= Problem description =
Output the number of lines in the entries below with the string "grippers" in them, and nothing further.

Recorded data
•••
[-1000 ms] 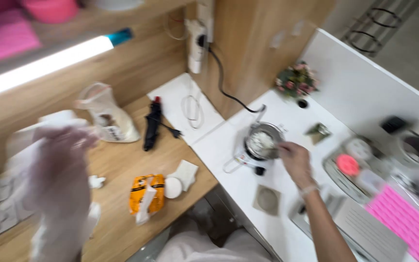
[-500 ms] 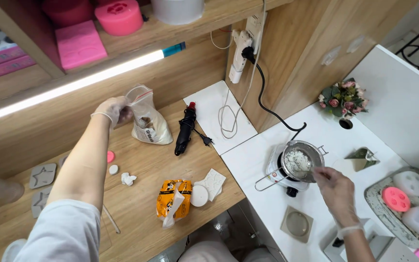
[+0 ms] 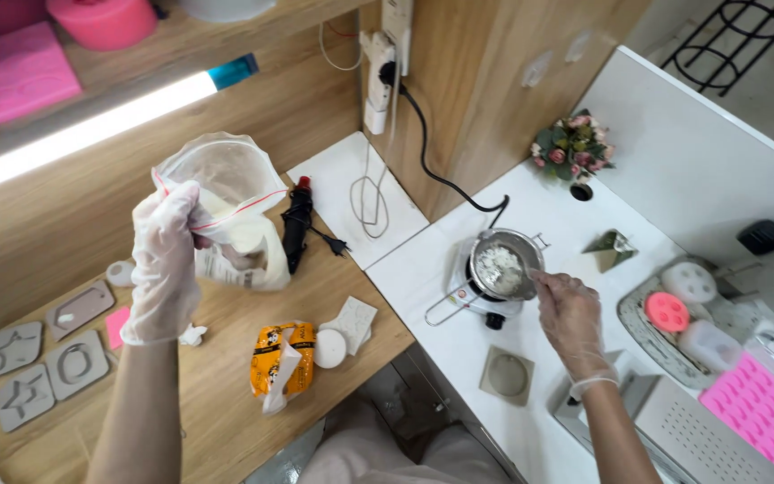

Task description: Preparing wax flakes in a melting pot for candle making.

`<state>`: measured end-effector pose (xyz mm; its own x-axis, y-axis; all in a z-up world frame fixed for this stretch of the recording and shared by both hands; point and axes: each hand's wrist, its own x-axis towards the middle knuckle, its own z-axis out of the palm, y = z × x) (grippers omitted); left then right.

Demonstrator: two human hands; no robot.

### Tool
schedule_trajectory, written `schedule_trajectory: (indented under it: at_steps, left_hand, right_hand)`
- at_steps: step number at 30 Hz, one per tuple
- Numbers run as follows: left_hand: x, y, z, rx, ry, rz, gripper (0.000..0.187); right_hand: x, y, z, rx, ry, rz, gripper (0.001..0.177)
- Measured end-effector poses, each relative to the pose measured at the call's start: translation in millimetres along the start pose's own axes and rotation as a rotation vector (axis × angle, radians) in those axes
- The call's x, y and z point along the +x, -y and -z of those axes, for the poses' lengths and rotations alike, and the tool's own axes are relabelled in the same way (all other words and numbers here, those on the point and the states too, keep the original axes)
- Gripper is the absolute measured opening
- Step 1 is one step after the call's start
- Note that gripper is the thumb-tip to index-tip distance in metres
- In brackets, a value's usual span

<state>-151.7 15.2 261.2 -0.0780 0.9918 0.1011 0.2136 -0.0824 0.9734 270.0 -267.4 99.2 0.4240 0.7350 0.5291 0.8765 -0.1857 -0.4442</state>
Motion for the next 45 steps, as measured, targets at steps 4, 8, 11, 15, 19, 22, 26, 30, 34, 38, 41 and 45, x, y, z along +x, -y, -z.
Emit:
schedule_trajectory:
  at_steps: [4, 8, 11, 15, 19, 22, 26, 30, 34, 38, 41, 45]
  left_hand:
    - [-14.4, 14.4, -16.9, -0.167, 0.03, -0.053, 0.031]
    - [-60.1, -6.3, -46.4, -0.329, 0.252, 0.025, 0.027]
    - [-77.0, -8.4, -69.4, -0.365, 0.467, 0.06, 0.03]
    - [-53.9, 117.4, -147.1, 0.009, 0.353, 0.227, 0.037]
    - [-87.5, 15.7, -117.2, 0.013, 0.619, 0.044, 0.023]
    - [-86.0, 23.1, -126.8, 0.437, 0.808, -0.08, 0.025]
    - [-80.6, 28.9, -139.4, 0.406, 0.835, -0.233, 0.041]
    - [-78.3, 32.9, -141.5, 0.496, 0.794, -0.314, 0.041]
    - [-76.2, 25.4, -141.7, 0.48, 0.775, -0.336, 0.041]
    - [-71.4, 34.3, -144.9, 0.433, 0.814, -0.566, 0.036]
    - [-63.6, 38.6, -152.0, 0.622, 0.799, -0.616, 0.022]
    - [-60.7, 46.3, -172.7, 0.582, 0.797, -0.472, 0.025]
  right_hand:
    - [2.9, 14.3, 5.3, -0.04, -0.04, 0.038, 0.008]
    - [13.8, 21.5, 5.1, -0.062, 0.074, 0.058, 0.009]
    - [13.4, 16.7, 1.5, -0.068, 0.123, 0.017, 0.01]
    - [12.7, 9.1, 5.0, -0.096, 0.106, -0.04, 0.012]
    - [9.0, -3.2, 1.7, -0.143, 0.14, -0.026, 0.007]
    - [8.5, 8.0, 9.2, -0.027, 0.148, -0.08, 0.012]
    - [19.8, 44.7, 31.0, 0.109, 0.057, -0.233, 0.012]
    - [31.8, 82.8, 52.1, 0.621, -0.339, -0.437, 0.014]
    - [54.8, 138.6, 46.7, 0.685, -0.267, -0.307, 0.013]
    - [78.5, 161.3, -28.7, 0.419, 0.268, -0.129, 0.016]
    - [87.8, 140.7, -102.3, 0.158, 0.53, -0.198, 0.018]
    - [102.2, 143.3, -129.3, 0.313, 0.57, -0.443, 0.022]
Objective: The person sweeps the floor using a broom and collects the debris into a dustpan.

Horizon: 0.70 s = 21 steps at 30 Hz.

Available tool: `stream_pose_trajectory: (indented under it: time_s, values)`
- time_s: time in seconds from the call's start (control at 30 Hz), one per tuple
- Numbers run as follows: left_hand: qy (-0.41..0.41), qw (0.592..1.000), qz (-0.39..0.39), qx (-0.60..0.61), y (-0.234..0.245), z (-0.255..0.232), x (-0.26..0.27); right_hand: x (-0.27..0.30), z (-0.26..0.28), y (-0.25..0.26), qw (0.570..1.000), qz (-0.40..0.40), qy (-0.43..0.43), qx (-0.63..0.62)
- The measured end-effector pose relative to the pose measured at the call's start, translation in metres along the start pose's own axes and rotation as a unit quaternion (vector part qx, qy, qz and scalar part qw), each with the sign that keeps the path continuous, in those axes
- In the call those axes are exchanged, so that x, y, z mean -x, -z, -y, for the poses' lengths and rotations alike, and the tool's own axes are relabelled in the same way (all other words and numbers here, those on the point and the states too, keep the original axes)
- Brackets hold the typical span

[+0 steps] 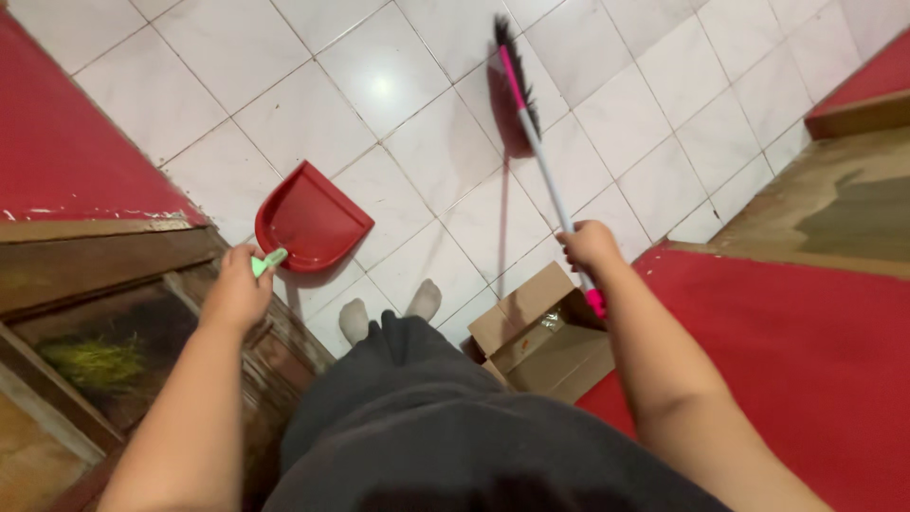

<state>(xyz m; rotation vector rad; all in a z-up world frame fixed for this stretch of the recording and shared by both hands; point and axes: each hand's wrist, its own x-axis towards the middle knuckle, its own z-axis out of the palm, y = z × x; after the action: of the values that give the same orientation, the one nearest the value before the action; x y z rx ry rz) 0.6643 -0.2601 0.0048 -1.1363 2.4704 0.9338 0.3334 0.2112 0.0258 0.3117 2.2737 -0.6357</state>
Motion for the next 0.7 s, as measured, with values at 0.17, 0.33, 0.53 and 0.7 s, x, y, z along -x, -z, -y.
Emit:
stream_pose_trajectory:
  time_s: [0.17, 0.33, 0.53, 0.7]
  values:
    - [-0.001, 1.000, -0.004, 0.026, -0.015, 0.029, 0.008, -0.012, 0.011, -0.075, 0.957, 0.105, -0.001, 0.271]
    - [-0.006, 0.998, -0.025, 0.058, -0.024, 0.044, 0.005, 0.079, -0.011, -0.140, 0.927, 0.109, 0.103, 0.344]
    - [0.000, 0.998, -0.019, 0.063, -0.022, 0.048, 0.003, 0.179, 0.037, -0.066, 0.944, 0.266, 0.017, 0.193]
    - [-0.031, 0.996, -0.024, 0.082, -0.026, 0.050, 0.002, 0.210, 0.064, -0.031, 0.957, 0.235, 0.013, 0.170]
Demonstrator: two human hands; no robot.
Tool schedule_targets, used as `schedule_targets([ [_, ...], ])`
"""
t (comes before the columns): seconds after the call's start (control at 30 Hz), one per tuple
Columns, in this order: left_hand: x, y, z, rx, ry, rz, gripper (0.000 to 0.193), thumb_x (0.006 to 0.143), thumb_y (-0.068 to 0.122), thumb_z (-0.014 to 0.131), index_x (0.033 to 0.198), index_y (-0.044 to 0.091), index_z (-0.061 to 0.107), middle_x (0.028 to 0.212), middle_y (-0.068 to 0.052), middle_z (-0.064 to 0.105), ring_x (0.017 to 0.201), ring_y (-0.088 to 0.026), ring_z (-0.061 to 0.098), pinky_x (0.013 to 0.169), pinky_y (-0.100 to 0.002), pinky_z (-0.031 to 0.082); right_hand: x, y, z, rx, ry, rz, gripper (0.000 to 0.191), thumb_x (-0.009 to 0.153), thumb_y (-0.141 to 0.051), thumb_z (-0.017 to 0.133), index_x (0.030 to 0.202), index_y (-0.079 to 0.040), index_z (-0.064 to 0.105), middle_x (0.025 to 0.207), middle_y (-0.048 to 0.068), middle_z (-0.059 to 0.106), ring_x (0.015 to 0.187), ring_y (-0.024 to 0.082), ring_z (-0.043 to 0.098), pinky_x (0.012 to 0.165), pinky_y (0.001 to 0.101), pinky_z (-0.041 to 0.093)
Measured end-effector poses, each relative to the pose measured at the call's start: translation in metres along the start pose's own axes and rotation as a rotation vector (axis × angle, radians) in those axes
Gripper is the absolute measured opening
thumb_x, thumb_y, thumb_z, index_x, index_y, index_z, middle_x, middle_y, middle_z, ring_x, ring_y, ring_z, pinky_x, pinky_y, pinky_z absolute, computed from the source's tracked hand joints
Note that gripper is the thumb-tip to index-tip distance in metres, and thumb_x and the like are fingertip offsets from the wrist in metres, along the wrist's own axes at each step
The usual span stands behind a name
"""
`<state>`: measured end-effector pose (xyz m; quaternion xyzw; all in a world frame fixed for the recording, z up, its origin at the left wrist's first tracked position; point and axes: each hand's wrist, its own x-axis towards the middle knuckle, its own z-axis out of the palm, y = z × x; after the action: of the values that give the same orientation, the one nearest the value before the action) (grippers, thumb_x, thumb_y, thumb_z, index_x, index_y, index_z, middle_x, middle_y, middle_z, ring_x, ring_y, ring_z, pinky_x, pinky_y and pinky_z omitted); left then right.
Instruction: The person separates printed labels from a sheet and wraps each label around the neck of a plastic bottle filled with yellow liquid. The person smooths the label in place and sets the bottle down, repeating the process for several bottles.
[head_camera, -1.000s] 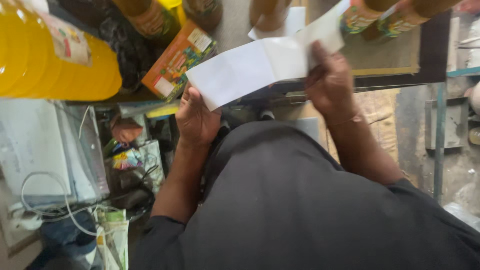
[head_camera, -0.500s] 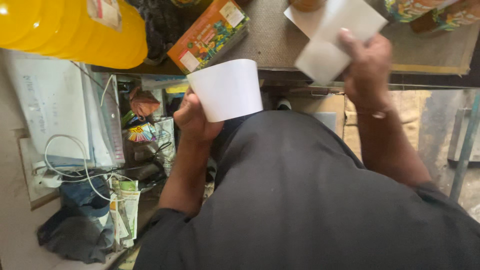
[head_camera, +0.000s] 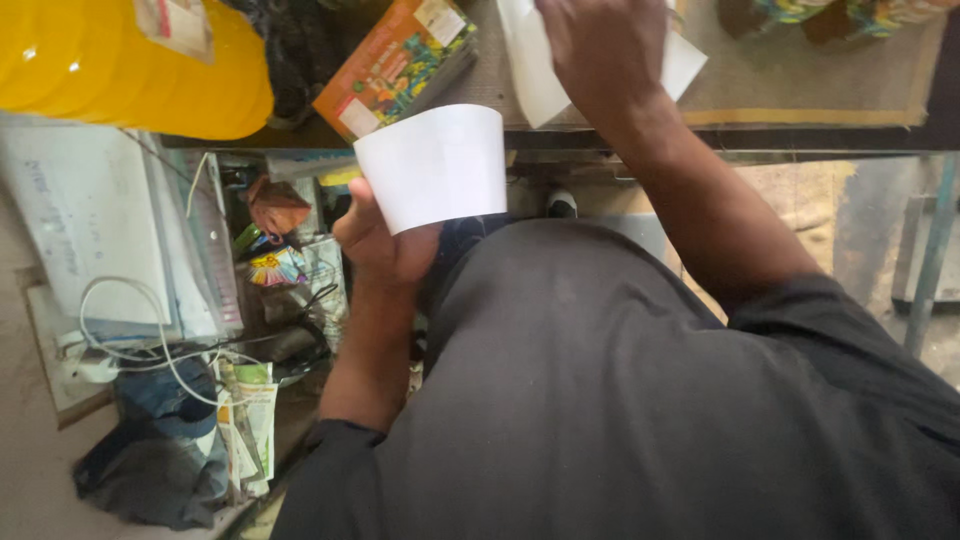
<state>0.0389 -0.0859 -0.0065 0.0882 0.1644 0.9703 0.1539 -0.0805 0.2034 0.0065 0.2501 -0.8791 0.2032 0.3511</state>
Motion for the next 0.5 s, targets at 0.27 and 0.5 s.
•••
= Result below =
2